* **MATERIAL TO PROCESS**:
****************

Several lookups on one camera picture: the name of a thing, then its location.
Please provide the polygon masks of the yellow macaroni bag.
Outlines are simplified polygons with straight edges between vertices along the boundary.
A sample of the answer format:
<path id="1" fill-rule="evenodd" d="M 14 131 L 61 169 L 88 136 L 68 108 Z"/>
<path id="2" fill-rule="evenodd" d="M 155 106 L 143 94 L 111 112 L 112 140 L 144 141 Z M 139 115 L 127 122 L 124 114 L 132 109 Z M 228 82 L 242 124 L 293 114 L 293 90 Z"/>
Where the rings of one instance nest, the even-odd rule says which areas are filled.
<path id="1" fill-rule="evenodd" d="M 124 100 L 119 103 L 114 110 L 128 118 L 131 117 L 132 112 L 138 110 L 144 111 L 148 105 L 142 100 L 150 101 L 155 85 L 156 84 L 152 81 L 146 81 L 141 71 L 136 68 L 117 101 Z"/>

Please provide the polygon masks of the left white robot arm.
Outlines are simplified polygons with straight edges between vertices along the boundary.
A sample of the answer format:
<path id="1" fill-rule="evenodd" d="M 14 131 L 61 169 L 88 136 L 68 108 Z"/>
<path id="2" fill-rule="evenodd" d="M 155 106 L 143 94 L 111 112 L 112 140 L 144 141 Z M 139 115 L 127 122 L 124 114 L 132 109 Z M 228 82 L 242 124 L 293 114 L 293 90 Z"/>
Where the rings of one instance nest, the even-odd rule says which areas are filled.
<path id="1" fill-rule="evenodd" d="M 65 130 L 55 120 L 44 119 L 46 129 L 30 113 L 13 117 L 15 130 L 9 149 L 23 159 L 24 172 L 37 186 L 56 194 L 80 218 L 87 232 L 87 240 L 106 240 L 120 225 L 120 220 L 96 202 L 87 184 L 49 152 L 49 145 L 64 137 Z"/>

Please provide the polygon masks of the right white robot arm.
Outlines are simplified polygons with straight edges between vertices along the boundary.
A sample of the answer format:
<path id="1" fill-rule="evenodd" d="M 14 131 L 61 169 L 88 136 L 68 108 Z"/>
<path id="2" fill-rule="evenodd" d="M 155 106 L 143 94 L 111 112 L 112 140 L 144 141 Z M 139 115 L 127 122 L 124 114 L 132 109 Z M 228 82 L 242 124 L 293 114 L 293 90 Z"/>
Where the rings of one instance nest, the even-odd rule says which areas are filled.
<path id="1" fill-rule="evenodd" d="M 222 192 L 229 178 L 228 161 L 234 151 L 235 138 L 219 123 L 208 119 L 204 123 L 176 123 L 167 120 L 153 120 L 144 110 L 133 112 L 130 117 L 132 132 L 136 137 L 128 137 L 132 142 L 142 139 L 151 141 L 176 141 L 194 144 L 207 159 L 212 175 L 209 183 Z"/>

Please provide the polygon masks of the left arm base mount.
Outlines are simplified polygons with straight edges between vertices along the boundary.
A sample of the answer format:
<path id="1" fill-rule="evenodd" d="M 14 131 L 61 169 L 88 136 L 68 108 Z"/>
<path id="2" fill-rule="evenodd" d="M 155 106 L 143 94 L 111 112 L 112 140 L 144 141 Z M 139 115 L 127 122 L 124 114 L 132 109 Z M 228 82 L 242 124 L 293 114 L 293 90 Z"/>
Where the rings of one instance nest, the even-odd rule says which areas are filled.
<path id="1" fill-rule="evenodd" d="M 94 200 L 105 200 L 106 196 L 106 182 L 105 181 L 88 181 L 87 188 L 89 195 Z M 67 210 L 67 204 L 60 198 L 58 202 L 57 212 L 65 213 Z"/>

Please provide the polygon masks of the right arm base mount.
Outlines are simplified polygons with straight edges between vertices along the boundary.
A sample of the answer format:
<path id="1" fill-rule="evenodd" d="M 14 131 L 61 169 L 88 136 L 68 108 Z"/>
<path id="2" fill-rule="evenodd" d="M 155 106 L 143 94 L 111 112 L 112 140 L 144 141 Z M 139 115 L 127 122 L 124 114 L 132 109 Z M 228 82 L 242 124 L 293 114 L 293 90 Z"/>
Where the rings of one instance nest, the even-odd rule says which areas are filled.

****************

The records above must be set down again exactly as written.

Several lookups on one camera picture: the name of a thing, then its location.
Please provide the polygon masks of the yellow macaroni bag.
Outlines are simplified polygons with straight edges between vertices along the boundary.
A sample of the answer format:
<path id="1" fill-rule="evenodd" d="M 14 131 L 61 169 L 88 136 L 68 108 Z"/>
<path id="2" fill-rule="evenodd" d="M 155 106 L 143 94 L 111 112 L 112 140 L 144 141 Z M 139 115 L 127 122 L 124 114 L 132 109 Z M 228 82 L 242 124 L 293 114 L 293 90 Z"/>
Where the rings of one instance nest, the even-odd rule says which areas are filled.
<path id="1" fill-rule="evenodd" d="M 124 100 L 119 103 L 114 110 L 128 118 L 131 117 L 132 112 L 138 110 L 144 111 L 148 105 L 142 100 L 150 101 L 155 85 L 156 84 L 152 81 L 146 81 L 141 71 L 136 68 L 117 101 Z"/>

Please provide the polygon masks of the left white robot arm.
Outlines are simplified polygons with straight edges between vertices along the boundary.
A sample of the answer format:
<path id="1" fill-rule="evenodd" d="M 14 131 L 61 169 L 88 136 L 68 108 Z"/>
<path id="2" fill-rule="evenodd" d="M 155 106 L 143 94 L 111 112 L 112 140 L 144 141 Z M 139 115 L 127 122 L 124 114 L 132 109 Z M 228 82 L 242 124 L 293 114 L 293 90 Z"/>
Where the rings of one instance nest, the even-odd rule says which areas are filled.
<path id="1" fill-rule="evenodd" d="M 65 130 L 55 120 L 44 119 L 46 129 L 30 113 L 13 117 L 15 130 L 9 149 L 23 159 L 24 172 L 37 186 L 56 194 L 80 218 L 87 232 L 87 240 L 106 240 L 120 225 L 120 220 L 96 202 L 87 184 L 49 152 L 49 145 L 64 137 Z"/>

Please provide the polygon masks of the right white robot arm.
Outlines are simplified polygons with straight edges between vertices along the boundary.
A sample of the answer format:
<path id="1" fill-rule="evenodd" d="M 14 131 L 61 169 L 88 136 L 68 108 Z"/>
<path id="2" fill-rule="evenodd" d="M 155 106 L 143 94 L 111 112 L 112 140 L 144 141 Z M 139 115 L 127 122 L 124 114 L 132 109 Z M 228 82 L 242 124 L 293 114 L 293 90 Z"/>
Where the rings of one instance nest, the even-odd rule says which areas are filled.
<path id="1" fill-rule="evenodd" d="M 222 192 L 229 178 L 228 161 L 234 151 L 235 138 L 219 123 L 208 119 L 204 123 L 176 123 L 167 120 L 153 120 L 144 110 L 133 112 L 130 117 L 132 132 L 136 137 L 128 137 L 132 142 L 142 139 L 151 141 L 176 141 L 194 144 L 207 159 L 212 175 L 209 183 Z"/>

Please provide the polygon masks of the left arm base mount.
Outlines are simplified polygons with straight edges between vertices along the boundary.
A sample of the answer format:
<path id="1" fill-rule="evenodd" d="M 14 131 L 61 169 L 88 136 L 68 108 Z"/>
<path id="2" fill-rule="evenodd" d="M 155 106 L 143 94 L 111 112 L 112 140 L 144 141 Z M 139 115 L 127 122 L 124 114 L 132 109 Z M 228 82 L 242 124 L 293 114 L 293 90 Z"/>
Where the rings of one instance nest, the even-odd rule says which areas are filled.
<path id="1" fill-rule="evenodd" d="M 94 200 L 105 200 L 106 196 L 106 182 L 105 181 L 88 181 L 87 188 L 89 195 Z M 67 210 L 67 204 L 60 198 L 58 202 L 57 212 L 65 213 Z"/>

Please provide the polygon masks of the right arm base mount.
Outlines are simplified polygons with straight edges between vertices along the boundary.
A sample of the answer format:
<path id="1" fill-rule="evenodd" d="M 14 131 L 61 169 L 88 136 L 68 108 Z"/>
<path id="2" fill-rule="evenodd" d="M 155 106 L 143 94 L 111 112 L 112 140 L 144 141 Z M 139 115 L 127 122 L 124 114 L 132 109 Z M 228 82 L 242 124 L 293 114 L 293 90 Z"/>
Where the rings of one instance nest, the even-odd rule says which areas are filled.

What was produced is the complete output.